- ACTIVITY: Repeat only the lines below from the one containing "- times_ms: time" through the one containing "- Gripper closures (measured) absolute", inclusive, exactly as written.

- DATA EXTRACT:
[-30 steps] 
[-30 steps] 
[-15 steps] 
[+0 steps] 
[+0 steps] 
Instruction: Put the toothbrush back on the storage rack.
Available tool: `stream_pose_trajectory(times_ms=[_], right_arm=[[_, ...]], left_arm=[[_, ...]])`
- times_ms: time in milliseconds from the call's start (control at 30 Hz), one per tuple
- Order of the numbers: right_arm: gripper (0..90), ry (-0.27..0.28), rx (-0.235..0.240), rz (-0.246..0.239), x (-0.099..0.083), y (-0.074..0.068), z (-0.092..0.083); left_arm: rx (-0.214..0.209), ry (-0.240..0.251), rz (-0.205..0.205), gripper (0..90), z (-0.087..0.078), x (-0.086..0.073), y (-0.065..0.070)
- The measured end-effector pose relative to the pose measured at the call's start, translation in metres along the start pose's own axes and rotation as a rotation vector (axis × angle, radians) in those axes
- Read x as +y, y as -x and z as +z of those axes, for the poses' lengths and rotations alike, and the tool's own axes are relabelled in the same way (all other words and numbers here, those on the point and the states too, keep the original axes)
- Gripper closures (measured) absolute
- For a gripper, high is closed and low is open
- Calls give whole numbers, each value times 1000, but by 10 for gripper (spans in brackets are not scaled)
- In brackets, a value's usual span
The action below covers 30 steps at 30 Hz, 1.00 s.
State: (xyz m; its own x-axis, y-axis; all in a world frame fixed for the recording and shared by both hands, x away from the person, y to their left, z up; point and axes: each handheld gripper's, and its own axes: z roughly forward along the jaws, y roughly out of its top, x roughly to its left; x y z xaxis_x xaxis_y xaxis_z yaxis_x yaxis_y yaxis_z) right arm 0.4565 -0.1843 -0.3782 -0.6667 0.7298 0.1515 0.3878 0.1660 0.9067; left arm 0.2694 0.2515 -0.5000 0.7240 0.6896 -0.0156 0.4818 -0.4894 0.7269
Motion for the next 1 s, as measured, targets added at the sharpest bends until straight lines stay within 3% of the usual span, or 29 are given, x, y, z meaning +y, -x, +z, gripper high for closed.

- OUTPUT BELOW:
- times_ms: time in milliseconds from the call's start (control at 30 Hz), one per tuple
- Order of the numbers: right_arm: gripper (0..90), ry (-0.27..0.28), rx (-0.235..0.240), rz (-0.246..0.239), x (-0.099..0.083), y (-0.074..0.068), z (-0.092..0.083); left_arm: rx (-0.214..0.209), ry (-0.240..0.251), rz (-0.205..0.205), gripper (0..90), z (-0.087..0.078), x (-0.086..0.073), y (-0.065..0.070)
- The measured end-effector pose relative to the pose measured at the call's start, translation in metres along the start pose's own axes and rotation as a rotation vector (axis × angle, radians) in those axes
- Read x as +y, y as -x and z as +z of those axes, for the poses' lengths and rotations alike, and the tool's own axes are relabelled in the same way (all other words and numbers here, those on the point and the states too, keep the original axes)
- Gripper closures (measured) absolute

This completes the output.